Ce qui fragilise la République, c'est surtout la régression de l'égalité entre filles et garçons. L'insécurité dans les établissements est longtemps restée un ressenti plutôt que d'être reconnue comme une réalité. Dès 1994, les enseignants d'histoire avaient du mal à enseigner non seulement la Shoah, mais aussi l'islam et même le christianisme. Tensions au moment du Ramadan, demandes de dispense de cours de natation : réticents à faire état de ces pressions, les chefs d'établissement, isolés, menaient chacun leur politique, en fonction du pourcentage d'élèves immigrés ou maghrébins dans leur établissement. On a ainsi cautionné, par déni, une démarche culturelle sexiste et discriminatoire. On a failli à protéger la République.

Les problèmes au moment des apprentissages se sont généralisés.
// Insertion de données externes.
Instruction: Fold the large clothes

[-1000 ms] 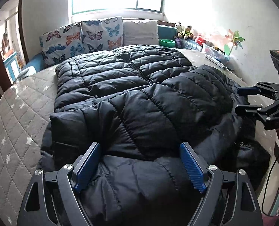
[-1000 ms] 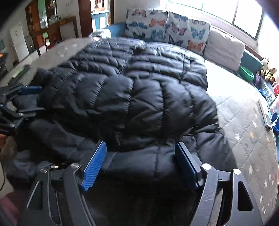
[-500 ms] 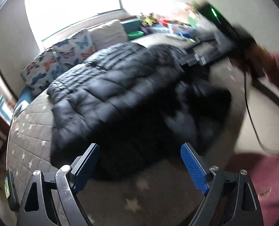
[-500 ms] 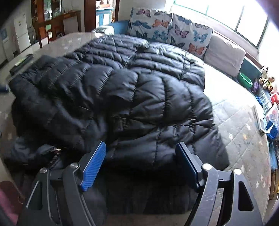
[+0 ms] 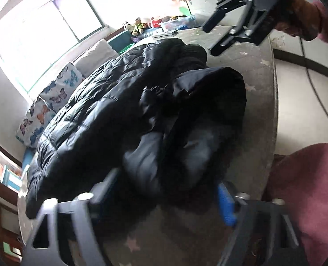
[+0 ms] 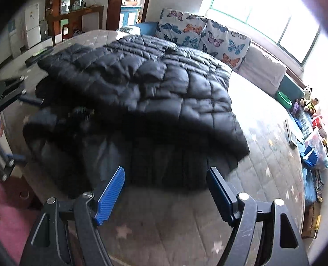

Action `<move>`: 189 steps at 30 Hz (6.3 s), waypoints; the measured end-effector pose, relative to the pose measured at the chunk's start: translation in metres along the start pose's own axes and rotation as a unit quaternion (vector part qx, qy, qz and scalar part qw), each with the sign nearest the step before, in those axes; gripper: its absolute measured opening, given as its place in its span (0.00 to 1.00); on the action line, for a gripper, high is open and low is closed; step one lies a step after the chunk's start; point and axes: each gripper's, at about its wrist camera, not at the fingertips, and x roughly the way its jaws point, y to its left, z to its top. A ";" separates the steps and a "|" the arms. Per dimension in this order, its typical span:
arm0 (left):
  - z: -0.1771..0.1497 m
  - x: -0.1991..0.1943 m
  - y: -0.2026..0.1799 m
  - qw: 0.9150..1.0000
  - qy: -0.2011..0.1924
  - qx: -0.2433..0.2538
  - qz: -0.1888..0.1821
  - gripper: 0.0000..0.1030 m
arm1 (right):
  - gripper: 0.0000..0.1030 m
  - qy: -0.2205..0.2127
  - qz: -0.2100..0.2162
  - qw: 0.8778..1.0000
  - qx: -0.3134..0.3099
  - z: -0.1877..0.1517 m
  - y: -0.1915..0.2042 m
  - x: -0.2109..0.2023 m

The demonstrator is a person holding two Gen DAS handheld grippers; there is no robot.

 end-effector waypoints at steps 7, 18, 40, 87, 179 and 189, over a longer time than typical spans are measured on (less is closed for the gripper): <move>0.013 -0.016 0.025 0.999 -0.028 -0.043 0.008 0.27 | 0.81 0.031 0.030 0.999 -0.010 -0.027 0.009 0.008; 0.026 -0.042 0.074 0.989 -0.042 -0.140 -0.034 0.29 | 0.67 -0.086 0.058 0.995 -0.012 0.020 0.044 0.021; -0.063 -0.054 0.060 0.984 -0.009 -0.064 0.165 0.68 | 0.23 -0.124 0.088 0.986 0.072 0.067 0.016 -0.003; 0.009 -0.094 0.254 0.946 -0.055 -0.263 0.179 0.25 | 0.17 -0.139 0.092 0.982 0.087 0.208 -0.033 0.010; 0.015 0.060 0.360 0.903 0.048 -0.426 -0.001 0.55 | 0.46 0.037 0.023 0.986 0.162 0.228 -0.070 0.216; 0.027 0.012 0.331 0.910 0.023 -0.413 0.031 0.55 | 0.51 -0.009 0.035 0.992 0.123 0.191 -0.046 0.120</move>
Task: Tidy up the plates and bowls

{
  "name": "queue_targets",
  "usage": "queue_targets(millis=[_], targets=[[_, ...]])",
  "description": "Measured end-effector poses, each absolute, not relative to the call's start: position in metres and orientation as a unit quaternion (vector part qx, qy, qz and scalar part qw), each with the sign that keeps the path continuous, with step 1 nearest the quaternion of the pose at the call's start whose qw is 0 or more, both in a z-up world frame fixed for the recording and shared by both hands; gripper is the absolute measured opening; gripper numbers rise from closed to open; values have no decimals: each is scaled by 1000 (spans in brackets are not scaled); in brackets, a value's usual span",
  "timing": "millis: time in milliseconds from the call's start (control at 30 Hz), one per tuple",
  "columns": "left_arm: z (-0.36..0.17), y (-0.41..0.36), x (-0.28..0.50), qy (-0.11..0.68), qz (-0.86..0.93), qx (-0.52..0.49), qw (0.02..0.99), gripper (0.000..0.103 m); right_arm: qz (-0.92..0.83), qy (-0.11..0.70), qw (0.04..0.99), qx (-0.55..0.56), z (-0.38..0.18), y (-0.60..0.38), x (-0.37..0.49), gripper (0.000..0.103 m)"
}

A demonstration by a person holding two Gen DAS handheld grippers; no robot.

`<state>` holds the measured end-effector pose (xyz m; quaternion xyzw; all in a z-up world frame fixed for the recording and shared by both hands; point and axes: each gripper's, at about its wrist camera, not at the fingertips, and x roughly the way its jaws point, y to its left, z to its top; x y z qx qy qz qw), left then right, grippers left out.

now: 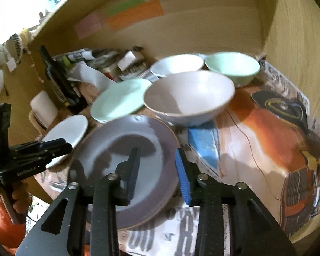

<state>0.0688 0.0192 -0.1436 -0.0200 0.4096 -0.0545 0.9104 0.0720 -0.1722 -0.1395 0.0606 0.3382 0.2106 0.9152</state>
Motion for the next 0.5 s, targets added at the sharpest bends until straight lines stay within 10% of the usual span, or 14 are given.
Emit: queue_targets(millis=[333, 500], targets=[[-101, 42, 39, 330, -15, -20, 944, 81, 264, 288, 919, 61, -111, -136, 64, 68], [-93, 64, 29, 317, 8, -26, 948, 88, 294, 289, 910, 54, -107, -108, 69, 69]])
Des classes ont disparu, qui permettaient de venir en aide à des élèves en retard d'apprentissage ou incapables de réfléchir sur leur discours, de comprendre l'abstraction. Les enseignants, isolés, ont été contestés dans leur autorité, démunis s'ils se taisaient, mis en cause pour leur position partisane s'ils parlaient. La plupart des professeurs stagiaires recalés le sont à cause de problèmes de gestion de classe. Ce qui les aiderait, c'est une formation psychologique pour apprendre à gérer les conflits, et une formation didactique pour s'adresser à des élèves qui ne maîtrisent pas la langue. Cessons de dire que les enseignants ne savent pas y faire ! La transmission des héritages est une mission fondamentale de l'école.